■ REQUIREMENT:
The word "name" marks the lines to keep; find each one in the data and copy it.

[DATA Boundary: Start]

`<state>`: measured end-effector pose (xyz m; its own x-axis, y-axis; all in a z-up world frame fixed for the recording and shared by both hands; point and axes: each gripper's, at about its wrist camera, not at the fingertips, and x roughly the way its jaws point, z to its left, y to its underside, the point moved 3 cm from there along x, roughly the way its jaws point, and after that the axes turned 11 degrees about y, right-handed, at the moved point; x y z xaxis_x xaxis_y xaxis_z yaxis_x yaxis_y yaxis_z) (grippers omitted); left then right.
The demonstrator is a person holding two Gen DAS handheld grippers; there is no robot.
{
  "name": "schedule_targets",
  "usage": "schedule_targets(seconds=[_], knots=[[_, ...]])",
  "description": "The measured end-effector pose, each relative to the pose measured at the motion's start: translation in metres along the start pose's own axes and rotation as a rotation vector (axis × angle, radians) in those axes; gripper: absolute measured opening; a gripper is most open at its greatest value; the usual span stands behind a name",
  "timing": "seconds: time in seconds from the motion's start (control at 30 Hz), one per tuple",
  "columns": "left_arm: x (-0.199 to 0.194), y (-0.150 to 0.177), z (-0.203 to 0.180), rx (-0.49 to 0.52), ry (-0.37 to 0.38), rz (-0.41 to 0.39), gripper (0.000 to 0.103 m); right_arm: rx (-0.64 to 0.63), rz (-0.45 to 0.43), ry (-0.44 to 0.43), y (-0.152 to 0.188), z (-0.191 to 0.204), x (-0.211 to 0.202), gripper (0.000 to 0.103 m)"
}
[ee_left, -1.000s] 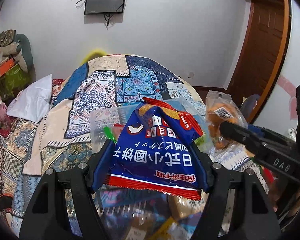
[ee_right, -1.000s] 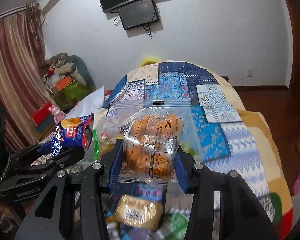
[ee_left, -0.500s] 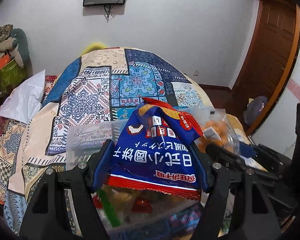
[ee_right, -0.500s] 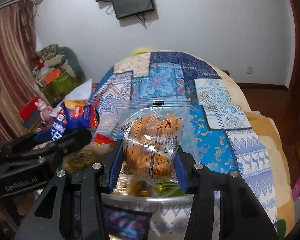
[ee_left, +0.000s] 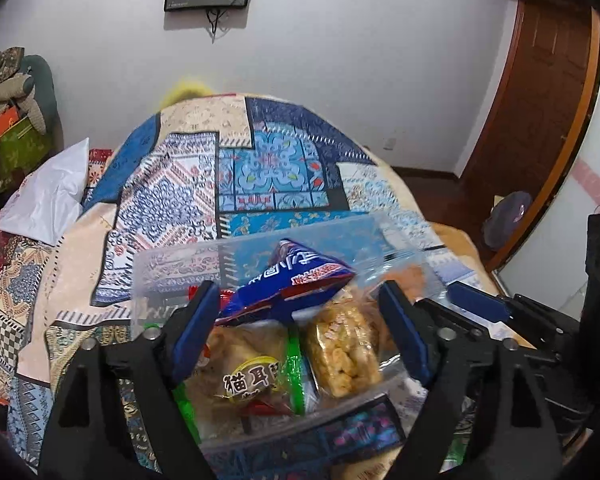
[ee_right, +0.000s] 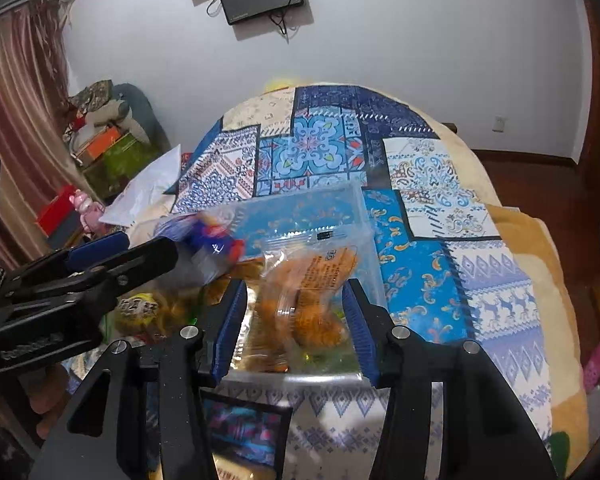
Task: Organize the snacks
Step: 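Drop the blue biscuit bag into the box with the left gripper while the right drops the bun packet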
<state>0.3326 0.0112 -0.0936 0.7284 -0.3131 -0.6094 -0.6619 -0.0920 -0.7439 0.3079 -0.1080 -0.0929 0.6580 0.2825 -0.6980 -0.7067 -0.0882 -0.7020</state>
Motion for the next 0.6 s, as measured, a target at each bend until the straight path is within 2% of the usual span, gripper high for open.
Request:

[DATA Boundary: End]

■ ANSWER BELOW:
  "name": "schedule_targets",
  "description": "The measured end-effector pose, each relative to the pose measured at the motion's start: translation in metres along the start pose's own axes and rotation as a rotation vector (axis × angle, radians) in those axes; gripper: absolute measured opening; a gripper is most open at its greatest value; the usual span stands behind a name",

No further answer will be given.